Once you find the line with "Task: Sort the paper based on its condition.", transcribe it and all the lines that follow to the end of the data, exactly as written; skip any pictures.
□ □ □
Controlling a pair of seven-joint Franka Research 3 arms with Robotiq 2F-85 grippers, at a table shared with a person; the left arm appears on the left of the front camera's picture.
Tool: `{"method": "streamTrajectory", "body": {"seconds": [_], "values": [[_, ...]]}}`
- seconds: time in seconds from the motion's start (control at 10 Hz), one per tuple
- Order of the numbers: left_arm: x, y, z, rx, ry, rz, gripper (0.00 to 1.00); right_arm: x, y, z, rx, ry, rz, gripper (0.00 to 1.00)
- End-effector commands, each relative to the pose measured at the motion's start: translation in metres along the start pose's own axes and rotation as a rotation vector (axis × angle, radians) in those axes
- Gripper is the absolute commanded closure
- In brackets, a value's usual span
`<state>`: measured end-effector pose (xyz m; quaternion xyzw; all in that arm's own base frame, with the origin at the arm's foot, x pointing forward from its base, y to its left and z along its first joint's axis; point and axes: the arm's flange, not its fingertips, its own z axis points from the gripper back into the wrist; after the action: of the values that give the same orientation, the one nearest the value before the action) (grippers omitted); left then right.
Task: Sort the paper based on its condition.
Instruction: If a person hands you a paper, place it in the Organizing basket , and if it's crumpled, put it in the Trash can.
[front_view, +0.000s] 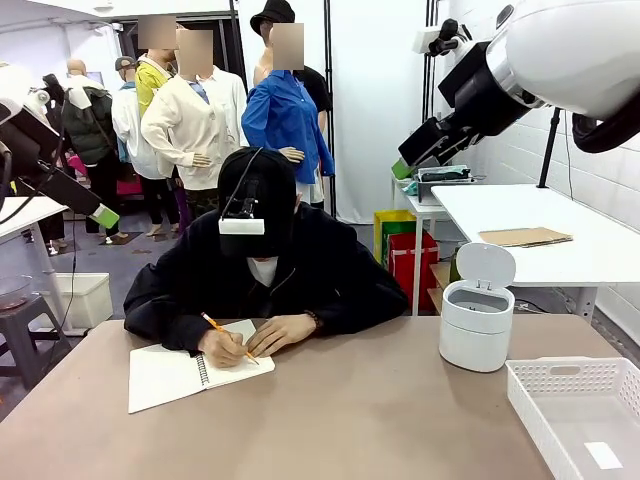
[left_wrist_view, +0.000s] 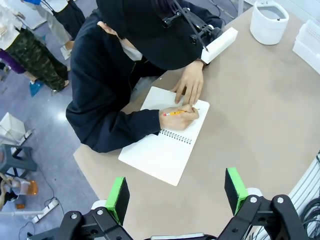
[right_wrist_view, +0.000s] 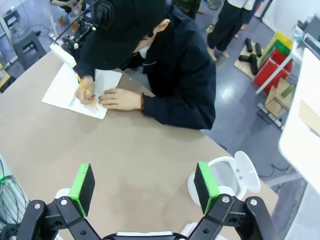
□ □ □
=== Written solution ===
Task: Sort the paper based on its condition.
Instruction: If a person hands you a paper, place it in the Organizing basket , and if it's crumpled, put it in the Trash can.
[front_view, +0.000s] 
[left_wrist_view, +0.000s] 
[right_wrist_view, +0.000s] 

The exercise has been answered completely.